# Employment siuation in UAE



## talaldesin (Aug 8, 2012)

Hi

I will be coming to UAE in next couple of months. I have work visa with NOC.

I have around 8 years of experience working for a UK base BPO in Pakistan.

I know getting a managerial position is hard for a newcomer. I don't mind starting with an entry level job.

Can anybody guide if there are any jobs in Call Center and BPOs? What is the salary structure and if there are any additional benefits?

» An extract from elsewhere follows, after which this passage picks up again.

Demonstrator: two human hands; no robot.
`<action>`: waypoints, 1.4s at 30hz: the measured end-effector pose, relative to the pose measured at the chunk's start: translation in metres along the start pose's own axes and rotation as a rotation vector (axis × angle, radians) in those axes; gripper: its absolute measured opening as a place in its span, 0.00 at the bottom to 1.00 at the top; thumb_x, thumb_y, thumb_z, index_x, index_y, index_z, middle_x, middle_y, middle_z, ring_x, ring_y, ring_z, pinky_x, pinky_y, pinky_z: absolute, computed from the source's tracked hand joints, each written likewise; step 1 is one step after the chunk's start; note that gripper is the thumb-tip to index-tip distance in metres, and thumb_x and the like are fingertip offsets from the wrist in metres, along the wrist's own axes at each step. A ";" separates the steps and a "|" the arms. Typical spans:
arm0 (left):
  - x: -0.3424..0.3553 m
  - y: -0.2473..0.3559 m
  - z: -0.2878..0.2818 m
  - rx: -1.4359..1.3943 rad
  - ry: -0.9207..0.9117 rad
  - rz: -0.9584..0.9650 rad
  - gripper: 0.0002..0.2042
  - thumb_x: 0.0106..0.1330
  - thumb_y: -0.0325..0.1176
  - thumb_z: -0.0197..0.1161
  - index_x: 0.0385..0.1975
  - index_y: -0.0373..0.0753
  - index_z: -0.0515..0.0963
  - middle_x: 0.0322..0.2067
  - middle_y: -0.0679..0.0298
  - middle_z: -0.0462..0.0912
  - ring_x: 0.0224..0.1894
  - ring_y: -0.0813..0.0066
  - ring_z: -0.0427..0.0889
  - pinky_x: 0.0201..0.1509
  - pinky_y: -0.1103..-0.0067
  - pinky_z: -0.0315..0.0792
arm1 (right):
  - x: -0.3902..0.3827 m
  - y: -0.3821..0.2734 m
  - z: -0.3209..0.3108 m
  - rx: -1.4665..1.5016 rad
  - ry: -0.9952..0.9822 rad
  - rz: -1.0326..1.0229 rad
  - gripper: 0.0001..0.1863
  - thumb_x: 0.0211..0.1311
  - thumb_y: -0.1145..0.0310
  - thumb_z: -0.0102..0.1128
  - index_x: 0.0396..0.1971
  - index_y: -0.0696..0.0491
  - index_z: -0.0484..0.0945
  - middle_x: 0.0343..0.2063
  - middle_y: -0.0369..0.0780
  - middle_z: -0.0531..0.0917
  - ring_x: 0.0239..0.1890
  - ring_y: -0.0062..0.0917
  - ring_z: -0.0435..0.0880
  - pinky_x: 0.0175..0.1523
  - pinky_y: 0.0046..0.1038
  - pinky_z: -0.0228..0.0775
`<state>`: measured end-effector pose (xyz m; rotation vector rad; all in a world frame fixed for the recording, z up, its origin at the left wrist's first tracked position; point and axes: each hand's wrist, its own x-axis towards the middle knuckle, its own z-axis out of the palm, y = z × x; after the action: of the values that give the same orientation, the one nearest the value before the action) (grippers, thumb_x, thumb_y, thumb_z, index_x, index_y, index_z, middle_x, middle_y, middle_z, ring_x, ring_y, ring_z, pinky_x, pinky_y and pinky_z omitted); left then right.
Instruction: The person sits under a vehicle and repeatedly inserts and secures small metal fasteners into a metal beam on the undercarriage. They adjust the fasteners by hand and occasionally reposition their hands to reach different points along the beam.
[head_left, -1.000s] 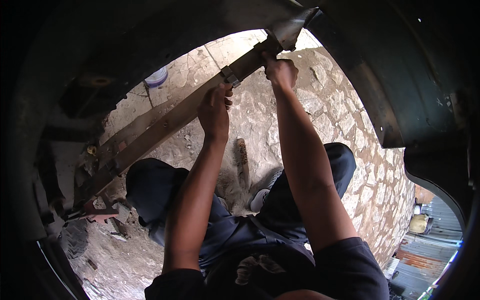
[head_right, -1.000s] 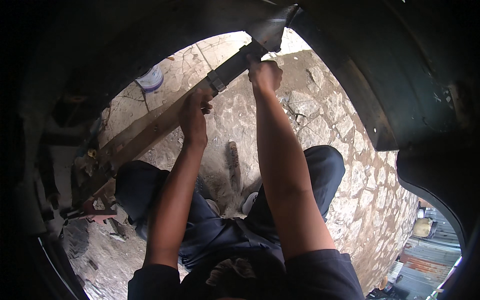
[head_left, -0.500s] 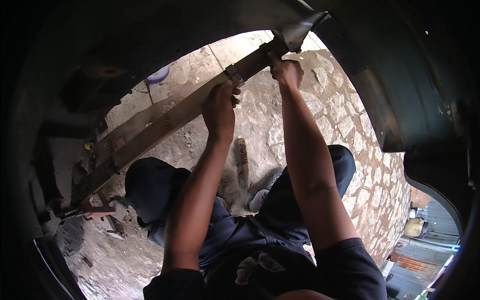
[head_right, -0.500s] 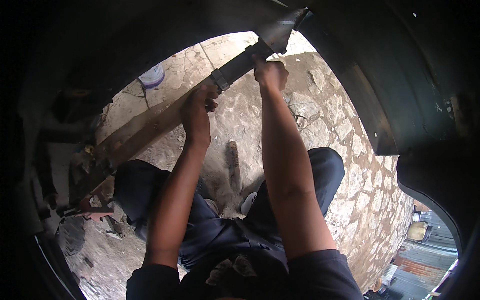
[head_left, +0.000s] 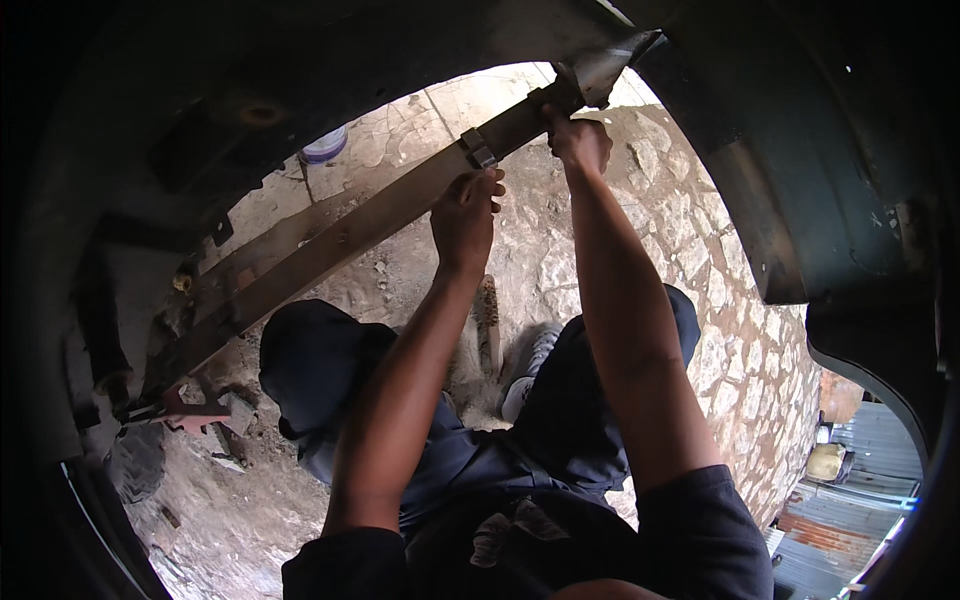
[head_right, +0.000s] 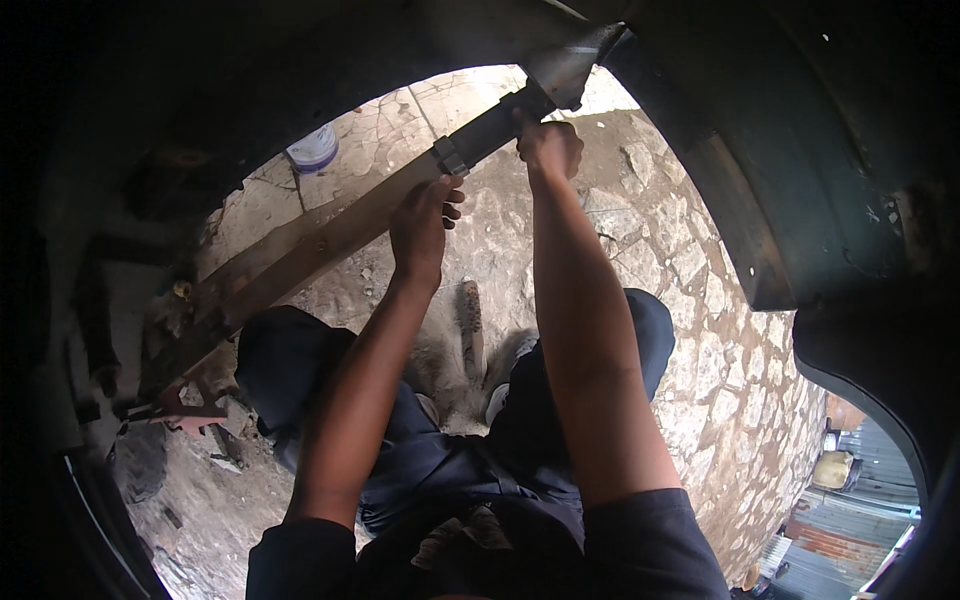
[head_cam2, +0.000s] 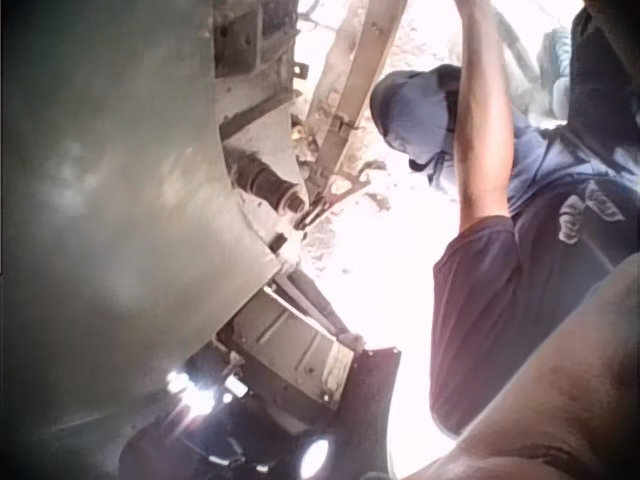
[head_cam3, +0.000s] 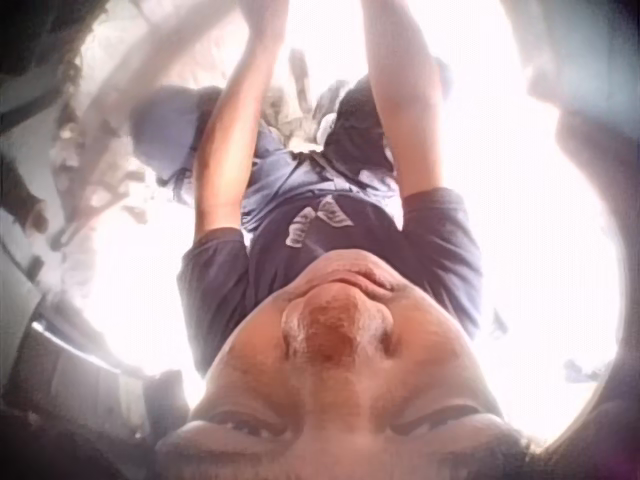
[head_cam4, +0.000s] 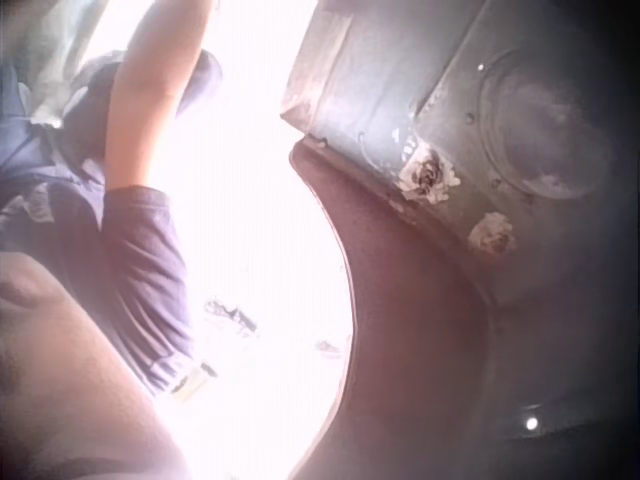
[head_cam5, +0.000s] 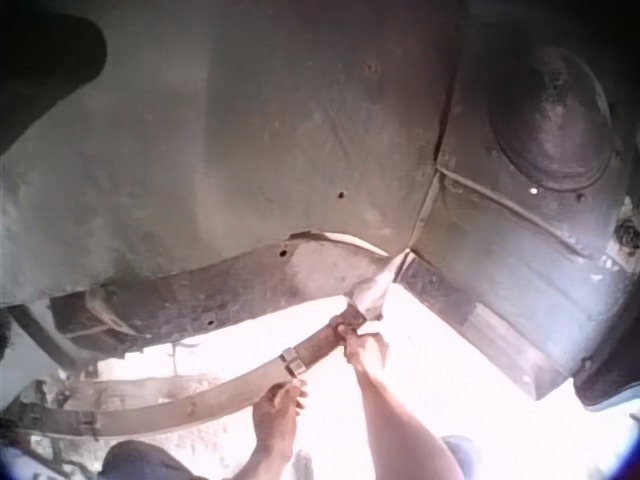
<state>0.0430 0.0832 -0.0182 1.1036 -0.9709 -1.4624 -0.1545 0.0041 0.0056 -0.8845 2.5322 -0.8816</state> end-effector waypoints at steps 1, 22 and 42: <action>0.001 -0.001 0.000 -0.011 -0.001 0.017 0.14 0.74 0.40 0.63 0.42 0.36 0.88 0.33 0.64 0.89 0.32 0.81 0.83 0.38 0.80 0.75 | 0.003 -0.005 0.004 -0.032 0.022 -0.041 0.33 0.55 0.31 0.69 0.30 0.51 0.92 0.37 0.44 0.92 0.49 0.39 0.90 0.59 0.38 0.77; -0.027 -0.013 -0.115 0.775 0.023 0.007 0.14 0.69 0.35 0.67 0.50 0.38 0.84 0.41 0.55 0.90 0.46 0.59 0.90 0.52 0.66 0.80 | -0.202 0.070 0.114 0.608 -0.751 -0.103 0.27 0.78 0.49 0.59 0.32 0.61 0.86 0.22 0.37 0.84 0.22 0.18 0.82 0.28 0.25 0.73; -0.161 0.031 -0.139 0.574 0.446 0.106 0.17 0.74 0.36 0.68 0.58 0.38 0.80 0.49 0.55 0.85 0.42 0.74 0.87 0.42 0.77 0.80 | -0.219 0.018 0.077 0.537 -1.680 -0.463 0.19 0.74 0.56 0.65 0.48 0.58 0.87 0.34 0.38 0.89 0.37 0.20 0.85 0.44 0.27 0.78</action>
<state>0.1948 0.2340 -0.0010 1.6738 -1.1271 -0.8030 0.0402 0.1224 -0.0444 -1.2118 0.6395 -0.4394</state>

And how can I approach outsourcing industry in UAE?

Thank you


----------



## Jynxgirl (Nov 27, 2009)

No idea what BPO is but will answer with what I know about call centers. Have a sudanese friend (raised in saudi and speaks arabic) who works in a call center with a rewards program business. When he started, he came from saudi and had been working in a call center for a number of years. He started at only 5500 dirhams here in dubai, all in and after a year and a half, had worked his way up for a manager position and 8000k. Gets no additional benefits and even though if he thinks of it in sudanese money, it is alot, for the uae he is living very rough. Had many talks about it   

You already have a work visa and a noc? Once you take a position and get a work visa, is not so easy to change jobs. You have to make over a certain amount (believe is 12k) or other stipulations to get around the ban that an employer can place on you. So if you are taking a job just to come and thinking to look for a job, be very careful.... 

You just have to find what offices have call centers. There are many call centers in the uae. But the pay overall for most of them is in the 2 to 5k range for entry type jobs. I hope you find a position that will suit your needs. Stick to your guns. Good luck.


----------



## talaldesin (Aug 8, 2012)

Hey Jynxgirl... thank you very much.



Jynxgirl said:


> No idea what BPO is but will answer with what I know about call centers. Have a sudanese friend (raised in saudi and speaks arabic) who works in a call center with a rewards program business. When he started, he came from saudi and had been working in a call center for a number of years. He started at only 5500 dirhams here in dubai, all in and after a year and a half, had worked his way up for a manager position and 8000k. Gets no additional benefits and even though if he thinks of it in sudanese money, it is alot, for the uae he is living very rough. Had many talks about it
> 
> You already have a work visa and a noc? Once you take a position and get a work visa, is not so easy to change jobs. You have to make over a certain amount (believe is 12k) or other stipulations to get around the ban that an employer can place on you. So if you are taking a job just to come and thinking to look for a job, be very careful....
> 
> You just have to find what offices have call centers. There are many call centers in the uae. But the pay overall for most of them is in the 2 to 5k range for entry type jobs. I hope you find a position that will suit your needs. Stick to your guns. Good luck.


----------